## [TASK INSTRUCTIONS]
Everything from the first line of the material to the line containing "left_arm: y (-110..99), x", inclusive, must be given again exactly; no pictures, and nothing past that line.

%%

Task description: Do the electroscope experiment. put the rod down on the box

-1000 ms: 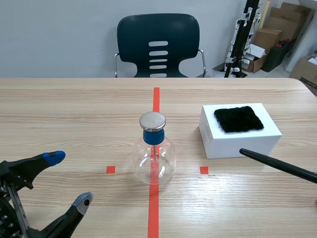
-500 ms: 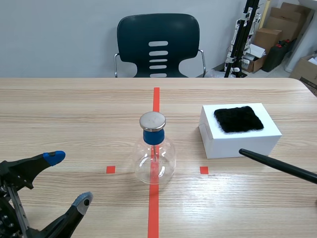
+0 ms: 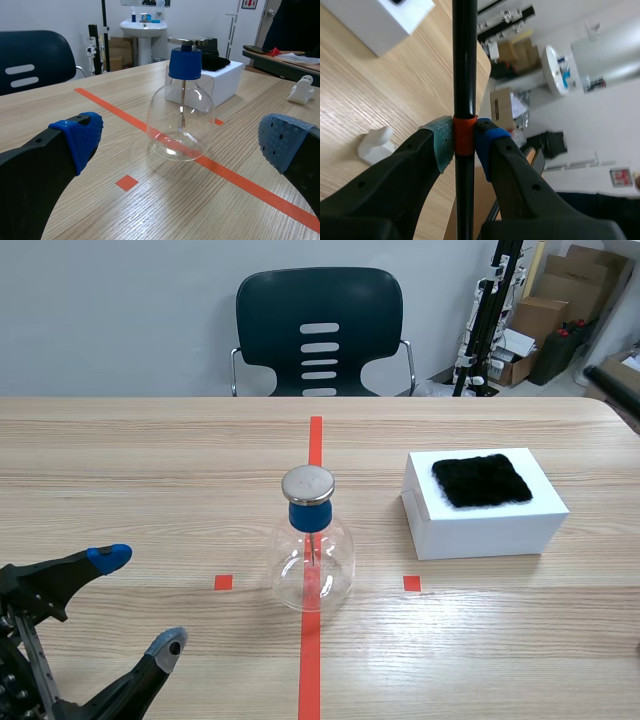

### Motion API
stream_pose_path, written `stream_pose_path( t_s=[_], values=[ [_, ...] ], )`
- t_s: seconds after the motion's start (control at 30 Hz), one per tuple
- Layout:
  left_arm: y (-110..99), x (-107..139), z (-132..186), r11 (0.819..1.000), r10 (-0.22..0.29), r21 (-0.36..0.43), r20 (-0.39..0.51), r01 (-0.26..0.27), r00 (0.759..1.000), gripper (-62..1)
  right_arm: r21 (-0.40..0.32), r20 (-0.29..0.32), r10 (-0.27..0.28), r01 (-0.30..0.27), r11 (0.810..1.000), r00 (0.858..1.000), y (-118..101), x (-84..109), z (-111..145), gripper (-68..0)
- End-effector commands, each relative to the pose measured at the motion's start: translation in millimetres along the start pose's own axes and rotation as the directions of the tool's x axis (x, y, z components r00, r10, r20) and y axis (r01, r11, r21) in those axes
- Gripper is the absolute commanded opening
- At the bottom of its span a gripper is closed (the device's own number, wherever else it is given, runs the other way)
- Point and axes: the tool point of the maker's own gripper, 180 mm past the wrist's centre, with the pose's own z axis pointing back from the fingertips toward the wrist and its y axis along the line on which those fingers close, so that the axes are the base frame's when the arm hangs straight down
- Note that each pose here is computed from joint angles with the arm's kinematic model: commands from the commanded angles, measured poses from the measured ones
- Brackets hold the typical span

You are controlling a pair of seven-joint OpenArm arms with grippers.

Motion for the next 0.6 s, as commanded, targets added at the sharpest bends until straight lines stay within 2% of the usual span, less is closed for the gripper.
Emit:
stream_pose_path(
  t_s=[0.0, 0.1, 0.2, 0.27, 0.37, 0.57],
  values=[
    [4.0, 10.1, -2.5, 1.0, -0.009, -0.001, 0.036, 0.009, 0.999, 1.4, -0.039, 0.036, -0.037, 0.038, 0.998, 0.999, -17.0, 10.1, -13.0, -66.9],
    [4.0, 10.1, -2.5, 1.0, -0.009, -0.001, 0.036, 0.009, 0.999, 1.4, -0.065, -0.003, -0.136, 0.136, 0.989, 0.991, -33.9, 7.7, -30.0, -66.9],
    [4.0, 10.0, -2.5, 1.0, -0.009, -0.001, 0.036, 0.009, 0.999, 1.4, -0.077, -0.072, -0.23, 0.225, 0.971, 0.97, -43.7, -0.5, -47.9, -66.9],
    [4.0, 10.0, -2.6, 1.0, -0.009, -0.001, 0.036, 0.009, 0.999, 1.4, -0.065, -0.147, -0.293, 0.286, 0.956, 0.945, -44.9, -10.8, -61.4, -66.9],
    [4.0, 10.0, -2.6, 1.0, -0.009, -0.001, 0.036, 0.009, 0.999, 1.4, -0.039, -0.261, -0.365, 0.368, 0.929, 0.894, -44.6, -22.0, -79.2, -66.9],
    [4.0, 10.1, -2.5, 1.0, -0.009, -0.001, 0.036, 0.009, 0.999, 1.4, 0.0, -0.399, -0.449, 0.489, 0.872, 0.8, -44.8, -24.9, -101.1, -66.9]
  ],
)
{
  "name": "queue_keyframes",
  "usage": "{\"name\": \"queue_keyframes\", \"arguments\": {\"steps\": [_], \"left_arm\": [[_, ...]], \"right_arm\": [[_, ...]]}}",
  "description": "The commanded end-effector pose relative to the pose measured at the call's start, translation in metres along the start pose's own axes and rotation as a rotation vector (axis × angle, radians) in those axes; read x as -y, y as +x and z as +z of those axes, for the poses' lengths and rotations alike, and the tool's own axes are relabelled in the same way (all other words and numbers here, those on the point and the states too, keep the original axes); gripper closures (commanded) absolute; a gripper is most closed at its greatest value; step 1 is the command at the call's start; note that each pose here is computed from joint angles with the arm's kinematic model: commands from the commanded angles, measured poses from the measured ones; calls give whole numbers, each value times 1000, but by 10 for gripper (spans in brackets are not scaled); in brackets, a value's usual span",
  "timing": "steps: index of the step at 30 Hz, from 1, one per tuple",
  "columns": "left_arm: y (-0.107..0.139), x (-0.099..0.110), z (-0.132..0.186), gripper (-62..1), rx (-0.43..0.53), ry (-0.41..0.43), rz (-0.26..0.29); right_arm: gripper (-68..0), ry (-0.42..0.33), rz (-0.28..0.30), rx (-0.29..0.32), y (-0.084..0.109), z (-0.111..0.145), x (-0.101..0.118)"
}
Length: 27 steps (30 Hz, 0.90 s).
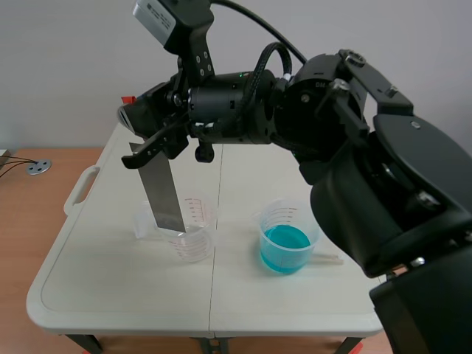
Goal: Hold the metal plate by the orange handle, dip it into the blue solution, take it out and point at it, then put the plate back in the beaker on the left.
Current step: 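Move the plate over the blue solution, then point at the plate with the left hand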
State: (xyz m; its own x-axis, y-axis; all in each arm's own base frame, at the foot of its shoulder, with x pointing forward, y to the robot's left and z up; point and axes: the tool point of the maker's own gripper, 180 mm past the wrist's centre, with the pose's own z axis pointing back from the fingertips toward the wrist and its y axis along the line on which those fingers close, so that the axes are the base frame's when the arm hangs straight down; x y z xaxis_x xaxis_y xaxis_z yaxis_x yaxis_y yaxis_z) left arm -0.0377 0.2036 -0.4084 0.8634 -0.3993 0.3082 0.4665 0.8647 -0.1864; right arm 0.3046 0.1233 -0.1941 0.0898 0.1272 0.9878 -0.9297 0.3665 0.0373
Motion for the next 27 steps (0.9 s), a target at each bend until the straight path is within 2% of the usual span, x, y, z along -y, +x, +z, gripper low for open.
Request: {"name": "queue_keyframes", "arguments": {"steps": [1, 12, 17, 20, 23, 27], "left_arm": [[12, -2, -2, -47, 35, 4, 0], [20, -7, -5, -47, 53, 16, -9], [23, -8, -5, -47, 61, 18, -11], [29, -12, -4, -47, 74, 21, -39], [47, -22, 2, -47, 108, 41, -78], [83, -44, 19, -47, 194, 108, -115]], "right_arm": [[-13, 1, 47, 37, 18, 7, 2], [-13, -62, 181, 64, 59, 32, 2], [-13, -84, 206, 72, 67, 41, 1], [-13, -104, 207, 70, 68, 48, 0], [-13, -129, 211, 70, 68, 57, 1], [-13, -126, 224, 89, 74, 70, -1]]}}
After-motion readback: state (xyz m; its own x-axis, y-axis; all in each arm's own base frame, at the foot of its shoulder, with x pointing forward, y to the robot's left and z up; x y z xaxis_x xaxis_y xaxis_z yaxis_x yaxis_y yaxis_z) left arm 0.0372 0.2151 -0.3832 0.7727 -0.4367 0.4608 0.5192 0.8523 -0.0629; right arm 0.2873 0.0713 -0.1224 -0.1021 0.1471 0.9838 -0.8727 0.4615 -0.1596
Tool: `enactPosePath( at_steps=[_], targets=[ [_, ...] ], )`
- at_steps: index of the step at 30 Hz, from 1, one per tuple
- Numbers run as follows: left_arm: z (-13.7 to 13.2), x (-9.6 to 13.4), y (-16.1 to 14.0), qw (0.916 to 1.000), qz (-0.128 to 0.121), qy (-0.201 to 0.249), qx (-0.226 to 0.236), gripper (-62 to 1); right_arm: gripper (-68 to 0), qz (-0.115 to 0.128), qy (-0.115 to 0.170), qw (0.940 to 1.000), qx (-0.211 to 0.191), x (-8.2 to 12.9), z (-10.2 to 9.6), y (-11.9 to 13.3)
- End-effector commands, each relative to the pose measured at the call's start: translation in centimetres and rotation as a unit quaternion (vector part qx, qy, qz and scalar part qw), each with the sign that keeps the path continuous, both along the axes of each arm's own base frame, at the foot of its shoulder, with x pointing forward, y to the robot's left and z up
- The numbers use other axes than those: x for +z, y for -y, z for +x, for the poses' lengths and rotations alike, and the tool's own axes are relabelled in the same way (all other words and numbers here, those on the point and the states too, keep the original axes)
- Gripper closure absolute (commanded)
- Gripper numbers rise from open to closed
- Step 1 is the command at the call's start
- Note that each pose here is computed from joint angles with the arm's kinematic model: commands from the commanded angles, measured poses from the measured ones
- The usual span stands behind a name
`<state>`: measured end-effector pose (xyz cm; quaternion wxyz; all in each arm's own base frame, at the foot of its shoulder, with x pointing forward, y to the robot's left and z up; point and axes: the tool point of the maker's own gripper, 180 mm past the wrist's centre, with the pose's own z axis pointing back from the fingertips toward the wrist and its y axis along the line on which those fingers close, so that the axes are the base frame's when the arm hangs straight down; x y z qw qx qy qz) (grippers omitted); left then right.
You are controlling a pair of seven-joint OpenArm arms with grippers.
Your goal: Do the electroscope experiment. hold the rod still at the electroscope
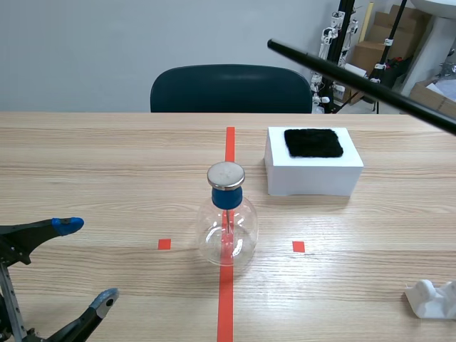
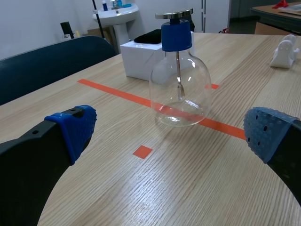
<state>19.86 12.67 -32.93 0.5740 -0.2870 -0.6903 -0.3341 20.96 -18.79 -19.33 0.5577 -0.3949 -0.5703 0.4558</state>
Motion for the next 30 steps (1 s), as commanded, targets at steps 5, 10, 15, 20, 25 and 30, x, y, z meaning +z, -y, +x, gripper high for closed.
enactPosePath(
  at_steps=[5, 10, 15, 20, 25, 30],
  targets=[
    [0.5, 0.9, -0.6, 0.9998, -0.006, 0.017, 0.006, -62.3, 0.3, -0.039, 0.044, 0.9981, -0.016, 2.5, 1.9, 1.3],
    [0.5, 0.9, -0.6, 0.9998, -0.006, 0.017, 0.006, -62.3, 0.3, -0.095, 0.041, 0.9946, -0.009, 2.6, 2.8, 1.4],
    [0.5, 0.9, -0.6, 0.9998, -0.006, 0.017, 0.006, -62.3, 0.3, -0.137, 0.044, 0.9896, -0.001, 2.7, 3.7, 0.5],
    [0.5, 0.9, -0.6, 0.9998, -0.006, 0.017, 0.006, -62.3, 0.3, -0.169, 0.047, 0.9843, 0.022, 2.3, 4.4, -1.5],
    [0.5, 0.9, -0.6, 0.9998, -0.006, 0.017, 0.006, -62.3, 0.3, -0.198, 0.045, 0.9784, 0.037, 1.7, 4.4, -3.1],
    [0.5, 0.9, -0.6, 0.9998, -0.006, 0.017, 0.006, -62.3, 0.4, -0.224, 0.038, 0.9726, 0.049, 1.1, 4.4, -3.8]
  ],
)
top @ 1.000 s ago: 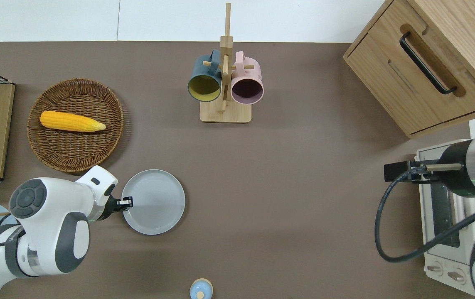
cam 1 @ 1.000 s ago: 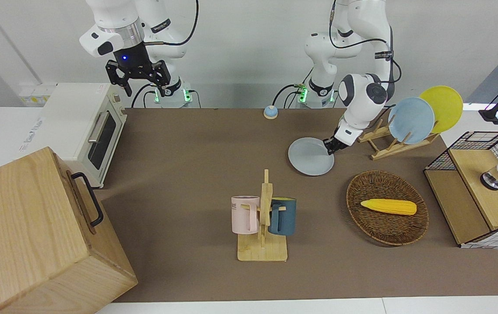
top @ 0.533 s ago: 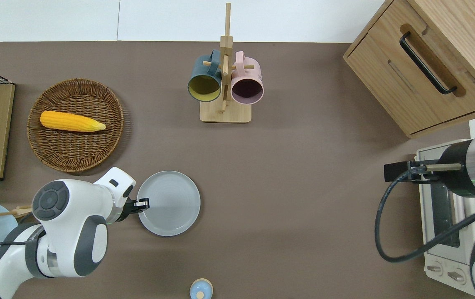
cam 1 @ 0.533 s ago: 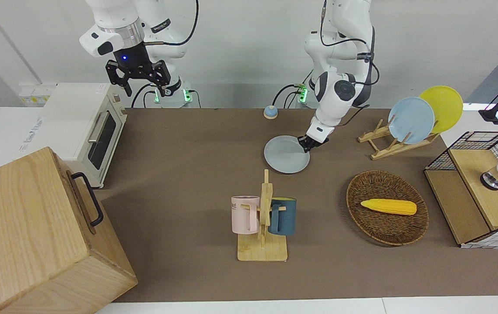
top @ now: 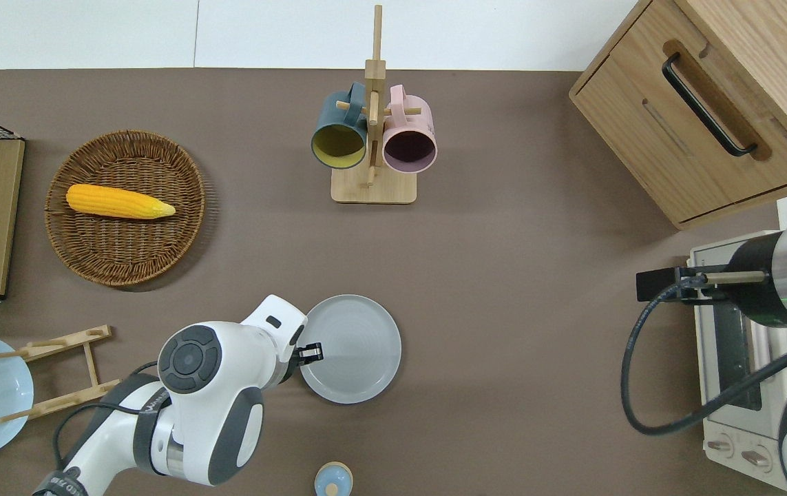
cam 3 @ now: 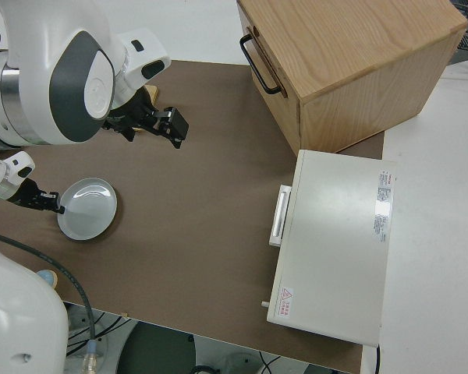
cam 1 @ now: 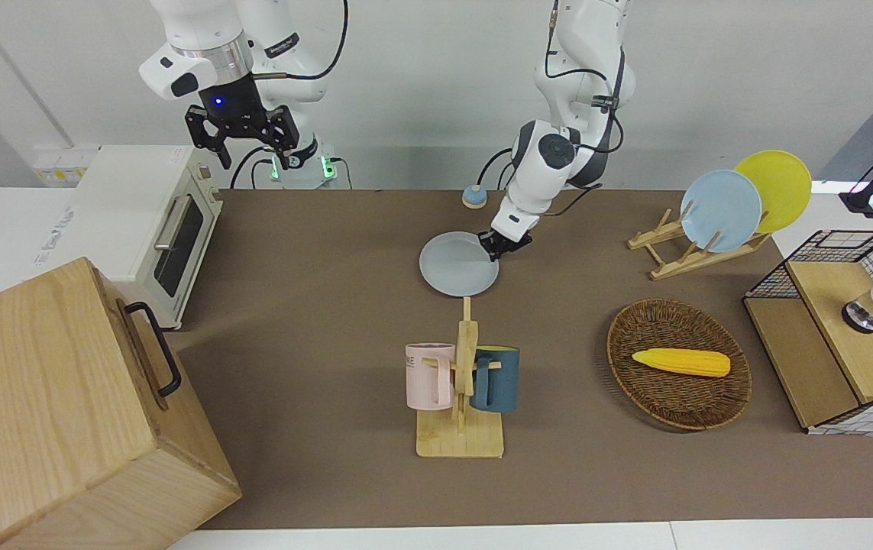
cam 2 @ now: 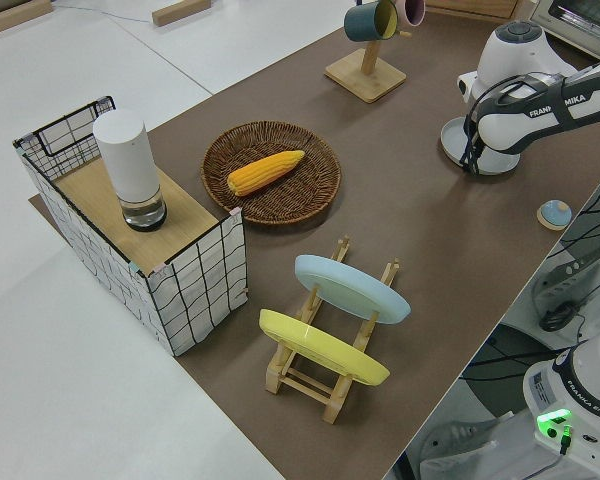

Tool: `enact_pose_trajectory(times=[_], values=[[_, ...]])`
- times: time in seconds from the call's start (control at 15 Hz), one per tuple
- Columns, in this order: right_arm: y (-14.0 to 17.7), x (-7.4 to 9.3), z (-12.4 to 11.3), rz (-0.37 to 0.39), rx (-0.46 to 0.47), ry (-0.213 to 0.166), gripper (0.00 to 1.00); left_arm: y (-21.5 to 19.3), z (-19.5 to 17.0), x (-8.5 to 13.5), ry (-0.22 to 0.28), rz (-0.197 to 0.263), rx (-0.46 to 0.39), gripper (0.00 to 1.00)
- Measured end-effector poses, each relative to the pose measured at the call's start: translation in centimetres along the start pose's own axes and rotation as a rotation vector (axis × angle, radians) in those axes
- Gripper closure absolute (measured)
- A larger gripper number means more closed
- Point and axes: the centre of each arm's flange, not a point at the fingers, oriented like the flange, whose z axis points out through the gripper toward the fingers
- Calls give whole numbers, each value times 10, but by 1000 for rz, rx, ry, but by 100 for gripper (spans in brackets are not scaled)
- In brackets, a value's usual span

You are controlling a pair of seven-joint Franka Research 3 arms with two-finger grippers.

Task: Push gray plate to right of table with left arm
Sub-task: 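Push the gray plate with the left gripper across the table toward the right arm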

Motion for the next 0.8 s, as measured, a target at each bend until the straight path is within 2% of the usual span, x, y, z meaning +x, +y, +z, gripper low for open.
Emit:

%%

## [OUTPUT FOR THIS EXERCISE]
Task description: Do the electroscope experiment. put the rod down on the box

-1000 ms: 
-500 ms: 
+0 ms: 

### Motion API
stream_pose_path, written `stream_pose_path( t_s=[_], values=[ [_, ...] ], )`
- t_s: seconds after the motion's start (control at 30 Hz), one per tuple
- Layout:
  left_arm: y (-110..99), x (-107..139), z (-132..186), r11 (0.819..1.000), r10 (-0.22..0.29), r21 (-0.36..0.43), r20 (-0.39..0.51), r01 (-0.26..0.27), r00 (0.759..1.000), gripper (-62..1)

The output is complete as it stands.